WHAT IS REQUIRED -
Report each line of the data that includes the word "chair".
━━ TASK INPUTS ━━
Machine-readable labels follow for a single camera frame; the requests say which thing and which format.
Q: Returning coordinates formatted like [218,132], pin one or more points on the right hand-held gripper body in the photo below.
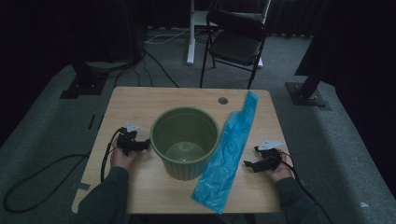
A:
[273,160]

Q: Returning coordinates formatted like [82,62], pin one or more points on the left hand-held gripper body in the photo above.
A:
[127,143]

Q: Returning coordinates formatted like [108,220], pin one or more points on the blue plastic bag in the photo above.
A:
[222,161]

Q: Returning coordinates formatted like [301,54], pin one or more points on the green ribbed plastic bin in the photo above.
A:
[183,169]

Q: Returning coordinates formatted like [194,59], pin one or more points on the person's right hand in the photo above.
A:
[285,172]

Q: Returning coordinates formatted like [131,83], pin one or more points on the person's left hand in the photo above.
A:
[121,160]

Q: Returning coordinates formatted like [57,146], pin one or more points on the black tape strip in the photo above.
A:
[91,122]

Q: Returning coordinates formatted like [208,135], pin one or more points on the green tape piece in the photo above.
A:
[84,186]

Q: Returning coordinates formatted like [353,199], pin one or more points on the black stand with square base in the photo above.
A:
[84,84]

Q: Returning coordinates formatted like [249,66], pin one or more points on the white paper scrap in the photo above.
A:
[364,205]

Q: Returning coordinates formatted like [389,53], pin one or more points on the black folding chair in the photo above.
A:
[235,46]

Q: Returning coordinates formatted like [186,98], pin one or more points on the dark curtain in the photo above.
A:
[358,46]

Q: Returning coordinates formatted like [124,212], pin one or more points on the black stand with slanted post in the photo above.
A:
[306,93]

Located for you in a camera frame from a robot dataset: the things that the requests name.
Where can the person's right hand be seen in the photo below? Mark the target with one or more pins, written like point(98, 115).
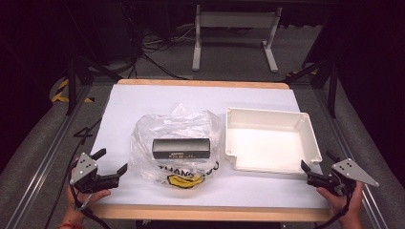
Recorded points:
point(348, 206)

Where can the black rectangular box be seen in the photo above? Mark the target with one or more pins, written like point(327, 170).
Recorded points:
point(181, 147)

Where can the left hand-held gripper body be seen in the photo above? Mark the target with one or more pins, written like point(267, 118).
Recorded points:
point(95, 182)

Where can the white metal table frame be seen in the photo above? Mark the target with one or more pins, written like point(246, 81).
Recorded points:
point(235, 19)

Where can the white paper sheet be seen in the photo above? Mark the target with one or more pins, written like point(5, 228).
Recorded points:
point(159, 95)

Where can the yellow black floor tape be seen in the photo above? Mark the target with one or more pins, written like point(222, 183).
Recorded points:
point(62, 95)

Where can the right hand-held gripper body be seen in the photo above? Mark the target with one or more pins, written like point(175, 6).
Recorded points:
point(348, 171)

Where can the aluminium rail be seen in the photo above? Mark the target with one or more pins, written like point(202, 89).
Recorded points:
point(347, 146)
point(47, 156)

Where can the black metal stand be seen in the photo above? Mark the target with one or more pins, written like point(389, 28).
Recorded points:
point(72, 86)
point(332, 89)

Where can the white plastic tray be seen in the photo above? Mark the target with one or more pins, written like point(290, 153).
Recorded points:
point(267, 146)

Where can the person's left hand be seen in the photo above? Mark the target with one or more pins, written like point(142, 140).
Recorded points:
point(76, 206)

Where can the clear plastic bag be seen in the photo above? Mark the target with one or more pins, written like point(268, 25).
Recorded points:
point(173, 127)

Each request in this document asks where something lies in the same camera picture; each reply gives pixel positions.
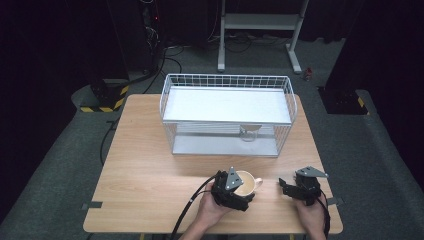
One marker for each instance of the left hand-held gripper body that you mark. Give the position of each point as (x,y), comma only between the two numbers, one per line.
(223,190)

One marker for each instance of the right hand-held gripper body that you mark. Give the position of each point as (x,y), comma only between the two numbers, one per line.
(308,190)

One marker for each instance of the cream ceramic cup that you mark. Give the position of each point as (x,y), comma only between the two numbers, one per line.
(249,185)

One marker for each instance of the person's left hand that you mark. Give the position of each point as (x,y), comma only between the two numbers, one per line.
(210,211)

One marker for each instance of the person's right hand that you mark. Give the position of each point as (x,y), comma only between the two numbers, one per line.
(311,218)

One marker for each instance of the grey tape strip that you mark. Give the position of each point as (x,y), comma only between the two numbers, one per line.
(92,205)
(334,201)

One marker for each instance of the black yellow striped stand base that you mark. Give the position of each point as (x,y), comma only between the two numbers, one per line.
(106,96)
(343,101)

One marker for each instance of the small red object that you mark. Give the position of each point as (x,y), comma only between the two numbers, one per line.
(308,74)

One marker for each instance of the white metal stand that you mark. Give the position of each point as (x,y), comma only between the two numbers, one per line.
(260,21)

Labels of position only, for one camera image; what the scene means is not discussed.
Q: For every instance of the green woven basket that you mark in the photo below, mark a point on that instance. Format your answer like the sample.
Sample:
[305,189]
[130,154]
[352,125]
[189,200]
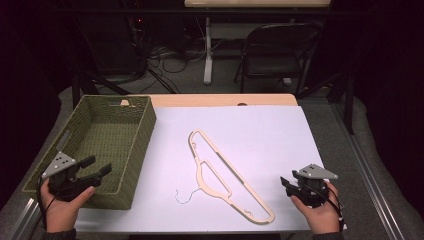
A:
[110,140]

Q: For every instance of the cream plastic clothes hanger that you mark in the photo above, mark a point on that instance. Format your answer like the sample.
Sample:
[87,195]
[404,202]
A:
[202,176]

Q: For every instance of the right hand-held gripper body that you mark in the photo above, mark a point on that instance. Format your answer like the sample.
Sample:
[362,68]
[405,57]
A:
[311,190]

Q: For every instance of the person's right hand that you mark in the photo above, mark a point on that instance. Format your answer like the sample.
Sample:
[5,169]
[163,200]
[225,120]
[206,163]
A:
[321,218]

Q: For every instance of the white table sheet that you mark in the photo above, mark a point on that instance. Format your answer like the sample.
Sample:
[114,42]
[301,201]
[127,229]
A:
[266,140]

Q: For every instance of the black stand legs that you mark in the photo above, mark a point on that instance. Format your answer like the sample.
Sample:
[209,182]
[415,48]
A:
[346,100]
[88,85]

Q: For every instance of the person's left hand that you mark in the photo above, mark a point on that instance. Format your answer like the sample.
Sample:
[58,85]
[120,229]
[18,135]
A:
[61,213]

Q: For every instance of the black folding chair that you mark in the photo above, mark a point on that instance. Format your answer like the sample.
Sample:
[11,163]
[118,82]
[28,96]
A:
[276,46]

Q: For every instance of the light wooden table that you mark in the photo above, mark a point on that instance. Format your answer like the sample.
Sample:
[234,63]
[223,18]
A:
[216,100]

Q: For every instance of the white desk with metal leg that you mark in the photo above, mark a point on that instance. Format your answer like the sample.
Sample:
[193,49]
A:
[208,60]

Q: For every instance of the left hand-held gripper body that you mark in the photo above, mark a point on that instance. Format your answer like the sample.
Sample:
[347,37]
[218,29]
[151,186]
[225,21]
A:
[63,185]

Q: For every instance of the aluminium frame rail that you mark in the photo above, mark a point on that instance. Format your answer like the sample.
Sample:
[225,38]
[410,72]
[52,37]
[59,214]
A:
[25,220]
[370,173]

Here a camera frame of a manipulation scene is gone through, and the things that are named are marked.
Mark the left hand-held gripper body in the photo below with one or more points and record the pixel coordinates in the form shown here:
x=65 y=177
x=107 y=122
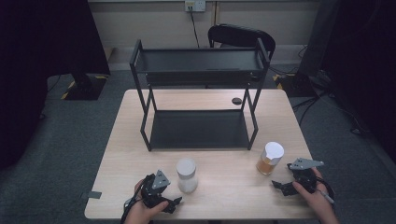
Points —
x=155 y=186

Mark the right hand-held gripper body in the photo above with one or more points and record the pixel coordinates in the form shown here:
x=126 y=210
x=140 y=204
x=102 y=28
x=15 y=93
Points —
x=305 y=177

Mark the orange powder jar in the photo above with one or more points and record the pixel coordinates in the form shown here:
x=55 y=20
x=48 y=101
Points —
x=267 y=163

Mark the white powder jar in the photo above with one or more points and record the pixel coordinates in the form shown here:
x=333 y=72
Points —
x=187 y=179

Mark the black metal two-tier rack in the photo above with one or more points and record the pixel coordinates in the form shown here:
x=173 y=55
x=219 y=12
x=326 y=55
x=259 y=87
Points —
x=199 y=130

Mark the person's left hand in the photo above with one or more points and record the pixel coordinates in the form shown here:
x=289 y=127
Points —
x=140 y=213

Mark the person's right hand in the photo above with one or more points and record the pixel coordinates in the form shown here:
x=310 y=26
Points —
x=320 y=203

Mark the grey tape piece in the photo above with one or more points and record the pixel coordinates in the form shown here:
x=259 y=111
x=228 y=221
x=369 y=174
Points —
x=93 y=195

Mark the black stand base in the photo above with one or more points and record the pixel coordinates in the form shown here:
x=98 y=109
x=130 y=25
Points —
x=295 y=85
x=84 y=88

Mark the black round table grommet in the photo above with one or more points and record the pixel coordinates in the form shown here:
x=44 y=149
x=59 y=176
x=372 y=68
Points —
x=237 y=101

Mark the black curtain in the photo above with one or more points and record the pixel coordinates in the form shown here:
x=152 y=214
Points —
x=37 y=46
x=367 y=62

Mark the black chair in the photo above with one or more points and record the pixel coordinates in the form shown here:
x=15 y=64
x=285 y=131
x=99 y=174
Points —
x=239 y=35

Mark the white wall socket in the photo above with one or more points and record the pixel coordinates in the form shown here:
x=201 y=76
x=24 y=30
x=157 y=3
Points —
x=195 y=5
━━━
━━ TASK INPUTS ━━
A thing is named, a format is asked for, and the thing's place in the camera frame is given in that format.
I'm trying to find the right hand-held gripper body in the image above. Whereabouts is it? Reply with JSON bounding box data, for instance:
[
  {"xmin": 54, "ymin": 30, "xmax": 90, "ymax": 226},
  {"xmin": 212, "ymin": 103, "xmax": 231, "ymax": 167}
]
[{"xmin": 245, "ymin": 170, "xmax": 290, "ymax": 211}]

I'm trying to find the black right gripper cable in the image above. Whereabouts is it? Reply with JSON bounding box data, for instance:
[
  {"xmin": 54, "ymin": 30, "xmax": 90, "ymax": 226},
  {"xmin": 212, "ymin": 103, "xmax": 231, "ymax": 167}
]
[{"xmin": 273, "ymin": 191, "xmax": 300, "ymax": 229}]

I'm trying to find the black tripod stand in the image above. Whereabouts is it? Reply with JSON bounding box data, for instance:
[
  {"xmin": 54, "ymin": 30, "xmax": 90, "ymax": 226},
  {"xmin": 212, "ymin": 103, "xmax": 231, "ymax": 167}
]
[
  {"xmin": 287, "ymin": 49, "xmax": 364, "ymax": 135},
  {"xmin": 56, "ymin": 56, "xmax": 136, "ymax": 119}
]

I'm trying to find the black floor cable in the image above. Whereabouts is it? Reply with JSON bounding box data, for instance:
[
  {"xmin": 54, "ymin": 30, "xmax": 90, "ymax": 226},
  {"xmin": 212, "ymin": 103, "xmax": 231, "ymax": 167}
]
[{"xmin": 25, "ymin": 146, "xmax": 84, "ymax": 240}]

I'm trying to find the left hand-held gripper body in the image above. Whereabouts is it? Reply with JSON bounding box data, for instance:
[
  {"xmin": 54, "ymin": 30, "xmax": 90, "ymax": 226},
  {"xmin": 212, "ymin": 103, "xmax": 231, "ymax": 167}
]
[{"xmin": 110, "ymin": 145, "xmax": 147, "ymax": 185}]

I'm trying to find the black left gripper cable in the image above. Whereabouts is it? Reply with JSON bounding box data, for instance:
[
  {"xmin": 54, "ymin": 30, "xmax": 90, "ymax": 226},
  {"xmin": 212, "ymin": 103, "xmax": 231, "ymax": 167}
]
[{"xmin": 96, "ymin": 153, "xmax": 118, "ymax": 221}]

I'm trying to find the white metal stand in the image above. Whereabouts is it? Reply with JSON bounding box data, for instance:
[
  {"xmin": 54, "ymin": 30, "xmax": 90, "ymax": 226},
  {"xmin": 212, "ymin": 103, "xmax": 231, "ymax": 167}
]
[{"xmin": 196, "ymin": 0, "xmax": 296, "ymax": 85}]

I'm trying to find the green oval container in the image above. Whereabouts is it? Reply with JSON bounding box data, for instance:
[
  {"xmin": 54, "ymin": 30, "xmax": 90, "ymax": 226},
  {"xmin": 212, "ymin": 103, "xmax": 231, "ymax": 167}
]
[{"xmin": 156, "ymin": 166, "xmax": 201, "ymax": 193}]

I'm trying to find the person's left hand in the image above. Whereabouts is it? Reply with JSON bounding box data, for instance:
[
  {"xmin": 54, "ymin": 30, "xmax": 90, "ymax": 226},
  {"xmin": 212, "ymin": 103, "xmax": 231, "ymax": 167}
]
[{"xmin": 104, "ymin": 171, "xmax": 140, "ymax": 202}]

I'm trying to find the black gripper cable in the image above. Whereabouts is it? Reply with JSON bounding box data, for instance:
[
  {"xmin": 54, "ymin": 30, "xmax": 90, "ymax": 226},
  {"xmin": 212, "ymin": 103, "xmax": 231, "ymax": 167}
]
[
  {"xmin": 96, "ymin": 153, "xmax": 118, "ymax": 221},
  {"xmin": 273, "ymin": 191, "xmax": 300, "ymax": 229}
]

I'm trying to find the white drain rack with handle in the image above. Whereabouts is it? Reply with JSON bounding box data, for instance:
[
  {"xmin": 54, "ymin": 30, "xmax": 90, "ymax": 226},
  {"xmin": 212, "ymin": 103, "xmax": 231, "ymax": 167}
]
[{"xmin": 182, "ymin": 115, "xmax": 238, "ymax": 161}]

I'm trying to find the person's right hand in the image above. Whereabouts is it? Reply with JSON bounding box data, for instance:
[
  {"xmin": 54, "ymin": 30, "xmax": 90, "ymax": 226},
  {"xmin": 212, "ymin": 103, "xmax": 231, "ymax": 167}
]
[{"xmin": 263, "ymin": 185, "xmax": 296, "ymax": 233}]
━━━
━━ TASK INPUTS ━━
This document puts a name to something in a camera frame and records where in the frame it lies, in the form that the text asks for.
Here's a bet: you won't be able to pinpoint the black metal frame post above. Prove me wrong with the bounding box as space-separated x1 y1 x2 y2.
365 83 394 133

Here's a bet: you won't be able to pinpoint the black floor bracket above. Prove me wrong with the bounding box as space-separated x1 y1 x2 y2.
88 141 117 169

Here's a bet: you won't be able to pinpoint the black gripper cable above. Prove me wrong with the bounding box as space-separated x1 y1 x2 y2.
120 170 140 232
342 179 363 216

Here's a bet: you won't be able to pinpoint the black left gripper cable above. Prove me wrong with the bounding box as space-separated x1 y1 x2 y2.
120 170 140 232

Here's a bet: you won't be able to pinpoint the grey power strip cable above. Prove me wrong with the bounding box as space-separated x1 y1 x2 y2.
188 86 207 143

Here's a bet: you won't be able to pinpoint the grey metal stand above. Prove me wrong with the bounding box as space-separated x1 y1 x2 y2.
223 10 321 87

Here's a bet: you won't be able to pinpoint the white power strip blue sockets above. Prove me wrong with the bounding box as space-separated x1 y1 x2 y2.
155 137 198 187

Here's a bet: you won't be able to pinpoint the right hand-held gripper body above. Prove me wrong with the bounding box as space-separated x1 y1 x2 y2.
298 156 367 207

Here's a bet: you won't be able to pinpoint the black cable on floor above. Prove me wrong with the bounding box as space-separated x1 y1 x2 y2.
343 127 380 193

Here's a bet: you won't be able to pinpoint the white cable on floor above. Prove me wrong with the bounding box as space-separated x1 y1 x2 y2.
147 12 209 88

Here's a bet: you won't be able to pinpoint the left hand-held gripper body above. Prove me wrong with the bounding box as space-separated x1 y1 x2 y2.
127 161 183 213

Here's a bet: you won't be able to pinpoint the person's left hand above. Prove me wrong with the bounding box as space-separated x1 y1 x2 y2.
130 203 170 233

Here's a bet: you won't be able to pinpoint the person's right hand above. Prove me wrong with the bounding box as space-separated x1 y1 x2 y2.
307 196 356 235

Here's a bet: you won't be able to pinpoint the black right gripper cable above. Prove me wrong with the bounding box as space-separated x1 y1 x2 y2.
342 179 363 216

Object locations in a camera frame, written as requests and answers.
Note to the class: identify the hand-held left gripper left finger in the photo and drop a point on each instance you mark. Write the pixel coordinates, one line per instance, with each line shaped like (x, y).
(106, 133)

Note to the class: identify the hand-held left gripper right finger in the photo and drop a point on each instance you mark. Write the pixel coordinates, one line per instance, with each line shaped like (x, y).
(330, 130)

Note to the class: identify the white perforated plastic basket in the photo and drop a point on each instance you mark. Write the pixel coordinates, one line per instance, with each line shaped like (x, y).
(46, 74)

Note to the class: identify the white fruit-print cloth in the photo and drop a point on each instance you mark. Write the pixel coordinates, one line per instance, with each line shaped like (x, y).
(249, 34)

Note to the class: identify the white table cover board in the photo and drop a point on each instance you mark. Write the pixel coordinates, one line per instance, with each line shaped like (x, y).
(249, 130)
━━━
RESULT OF THIS TASK -
Q: Returning coordinates formatted like [389,53], pin one or more points on the black folding chair in the photo above.
Q: For every instance of the black folding chair that you mark in the photo above, mark a point on that instance. Format your answer like the sample.
Mark the black chair in the photo above with one or more points and record the pixel coordinates in the form shown here:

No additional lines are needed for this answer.